Nel dopoguerra l’appartenenza a un gruppo di ricerca, se non a una avanguardia, era una presa di posizione combattente, perché ne escludeva radicalmente altre, dividendo i progressisti dai conservatori.

Negli anni ’50, fino ai primi anni ’60,  era forte la netta differenza tra -figurativo- e -astratto - tra chi osava, professando uno dei tanti modi dell’astrattismo che, a distanza di cinquant’anni dalla sua apparizione ancora faceva discutere, dividendo chi si faceva forza di una tradizione figurativa secolare che nel cubismo, e nelle varie declinazioni del ritorno all’ordine, esalava, anche splendidamente, i suoi ultimi respiri, e chi si attestava sulle ricerche astratte discendenti da Suprematismo e Bauhaus.

Ma l’astrazione che fece, se non avanguardia, movimento, corrente, fu l’Informale, che raccolse tutte le incertezze di chi, nel dopoguerra, si trovò a scegliere da che parte stare, e scelse la parte più intimista, quella non schierata ideologicamente, perché a causa delle ideologie, si era sofferto già troppo. L’astrattismo freddo, che si occupa di rapporti cromatici, di piani e superfici, che mette in ordine, ebbe meno seguito, gli artisti che vi si dedicarono, furono sempre ai margini del sistema dell’arte, sia pure noti e stimati. Il senso era, bravi, continuate così, idealisti, ma la vita vera pulsa diversamente altrove.

A Milano nel 1947, Fontana fonda il "Movimento spaziale" e, con altri artisti e intellettuali, pubblica il "Primo Manifesto dello Spazialismo", seguito dal  secondo l'anno dopo.

Lo spazialismo si colloca tra l’informale e la necessità di non ignorare le ricerche scientifiche, che erano in gradi di fornire una diversa percezione dell’esistente.
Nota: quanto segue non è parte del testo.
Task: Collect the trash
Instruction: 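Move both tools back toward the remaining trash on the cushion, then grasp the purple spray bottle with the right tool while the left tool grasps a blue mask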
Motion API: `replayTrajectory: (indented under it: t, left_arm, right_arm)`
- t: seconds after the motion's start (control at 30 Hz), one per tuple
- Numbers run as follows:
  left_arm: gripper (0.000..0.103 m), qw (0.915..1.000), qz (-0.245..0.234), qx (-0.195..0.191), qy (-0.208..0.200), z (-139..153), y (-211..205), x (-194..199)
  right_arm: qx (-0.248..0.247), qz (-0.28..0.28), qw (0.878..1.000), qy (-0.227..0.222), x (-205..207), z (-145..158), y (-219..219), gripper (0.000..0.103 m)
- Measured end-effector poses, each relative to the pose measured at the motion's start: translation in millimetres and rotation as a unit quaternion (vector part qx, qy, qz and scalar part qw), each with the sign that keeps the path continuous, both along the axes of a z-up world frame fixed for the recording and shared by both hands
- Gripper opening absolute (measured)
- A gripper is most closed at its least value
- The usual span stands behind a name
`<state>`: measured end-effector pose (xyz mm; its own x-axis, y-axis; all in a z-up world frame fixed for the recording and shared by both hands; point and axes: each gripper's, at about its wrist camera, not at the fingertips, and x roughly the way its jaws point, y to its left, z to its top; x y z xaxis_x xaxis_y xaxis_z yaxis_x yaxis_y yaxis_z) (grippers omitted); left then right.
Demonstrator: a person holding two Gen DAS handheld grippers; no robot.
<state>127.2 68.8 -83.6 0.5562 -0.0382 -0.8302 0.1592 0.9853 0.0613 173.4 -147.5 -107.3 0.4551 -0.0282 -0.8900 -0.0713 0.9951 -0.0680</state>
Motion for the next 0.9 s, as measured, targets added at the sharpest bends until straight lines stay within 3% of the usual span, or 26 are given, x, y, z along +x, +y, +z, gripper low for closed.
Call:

Fu la genialità di Fontana ad assimilare due tendenze opposte, dando luogo allo spazio in senso cosmico, servendosi di segni, gesti, materia, con un occhio al futuro di cui lui è sempre stato innamorato.

            Dal valore dato all’introspezione, alla realtà psichica accreditata dalla psicoanalisi, derivano dunque quelle correnti astratte gestuali, liriche o drammatiche, informale e action painting che, accettate da artisti e critici, avevano finalmente meno bisogno di essere difese, anche grazie al lavoro dei galleristi che stavano costruendo il mercato dell’arte toccando un pubblico  di nuovi amatori, collezionisti e nuovi ricchi, cui si schiudevano i misteri e i piaceri del collezionismo.

 Informale, tachismo, action painting, preceduti dalle esperienze di matrice surrealista definite come pittura automatica, pittura eseguita per trascrivere l’energia dell’inconscio anche con l’aiuto di droghe, hanno lasciato vaste tracce anche quando sono stati superati, se così si può dire, da movimenti assai diversi, e mi pare di potere osservare che certi esiti della pittura monocroma, mai del tutto uscita di scena, quelli che non rinunciano alla trama, alla sfumatura sia pure a pieno campo, al monocromo crepuscolare e di atmosfera, si possono ricondurre alla sensibilità estrema conferita alla materia, senza forma, stesa sul supporto come se si trattasse di un abbandono della parte meno razionale dell’artista, pronto a mettersi a nudo, abbandonando  grammatica e  lessico della forma. 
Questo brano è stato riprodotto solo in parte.